Retype the listing without any alteration.
Segment Start: GIVEN INFORMATION
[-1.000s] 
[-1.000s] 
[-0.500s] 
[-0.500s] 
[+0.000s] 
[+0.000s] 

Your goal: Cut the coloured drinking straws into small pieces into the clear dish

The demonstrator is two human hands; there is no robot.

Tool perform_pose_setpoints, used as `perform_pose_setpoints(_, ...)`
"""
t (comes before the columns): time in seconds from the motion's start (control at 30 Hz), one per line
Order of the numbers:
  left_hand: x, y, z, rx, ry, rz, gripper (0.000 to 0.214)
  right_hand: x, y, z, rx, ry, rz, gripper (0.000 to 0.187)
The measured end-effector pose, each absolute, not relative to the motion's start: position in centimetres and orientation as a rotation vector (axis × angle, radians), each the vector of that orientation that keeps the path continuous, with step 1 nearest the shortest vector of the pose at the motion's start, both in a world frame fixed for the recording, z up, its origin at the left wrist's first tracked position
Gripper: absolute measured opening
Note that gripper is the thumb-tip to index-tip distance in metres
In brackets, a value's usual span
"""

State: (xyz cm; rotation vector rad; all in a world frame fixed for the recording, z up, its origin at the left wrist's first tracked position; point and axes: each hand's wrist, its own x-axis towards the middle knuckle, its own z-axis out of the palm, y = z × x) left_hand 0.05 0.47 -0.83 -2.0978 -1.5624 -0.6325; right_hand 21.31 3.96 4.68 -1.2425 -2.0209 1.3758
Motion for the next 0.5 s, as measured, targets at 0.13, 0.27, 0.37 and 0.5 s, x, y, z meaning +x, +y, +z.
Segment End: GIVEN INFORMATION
OUTPUT OF THE EXERCISE →
[-1.000s] 
[-1.000s] 
[-0.500s] 
[-0.500s] 
[+0.000s] 
[+0.000s] 

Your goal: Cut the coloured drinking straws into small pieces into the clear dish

The demonstrator is two human hands; there is no robot.

Tool perform_pose_setpoints, used as `perform_pose_setpoints(_, ...)`
"""
t (comes before the columns): time in seconds from the motion's start (control at 30 Hz), one per line
Order of the numbers:
  left_hand: x, y, z, rx, ry, rz, gripper (0.000 to 0.214)
  right_hand: x, y, z, rx, ry, rz, gripper (0.000 to 0.187)
The measured end-effector pose, each absolute, not relative to the motion's start: position in centimetres and orientation as a rotation vector (axis × angle, radians), each the vector of that orientation that keeps the path continuous, with step 1 nearest the shortest vector of the pose at the motion's start, both in a world frame fixed for the recording, z up, its origin at the left wrist's first tracked position
Gripper: absolute measured opening
Note that gripper is the thumb-tip to index-tip distance in metres
In brackets, a value's usual span
"""

State: (xyz cm; rotation vector rad; all in a world frame fixed for the recording, z up, its origin at the left wrist's first tracked position; point and axes: each hand's wrist, its own x-axis towards the middle knuckle, its own z-axis out of the palm, y = z × x) left_hand 0.05 0.47 -0.83 -2.0978 -1.5624 -0.6325; right_hand 21.31 3.96 4.68 -1.2425 -2.0209 1.3758
Motion for the next 0.5 s, as measured, targets at 0.13, 0.27, 0.37 and 0.5 s, x, y, z meaning +x, +y, +z.

That concludes the exercise.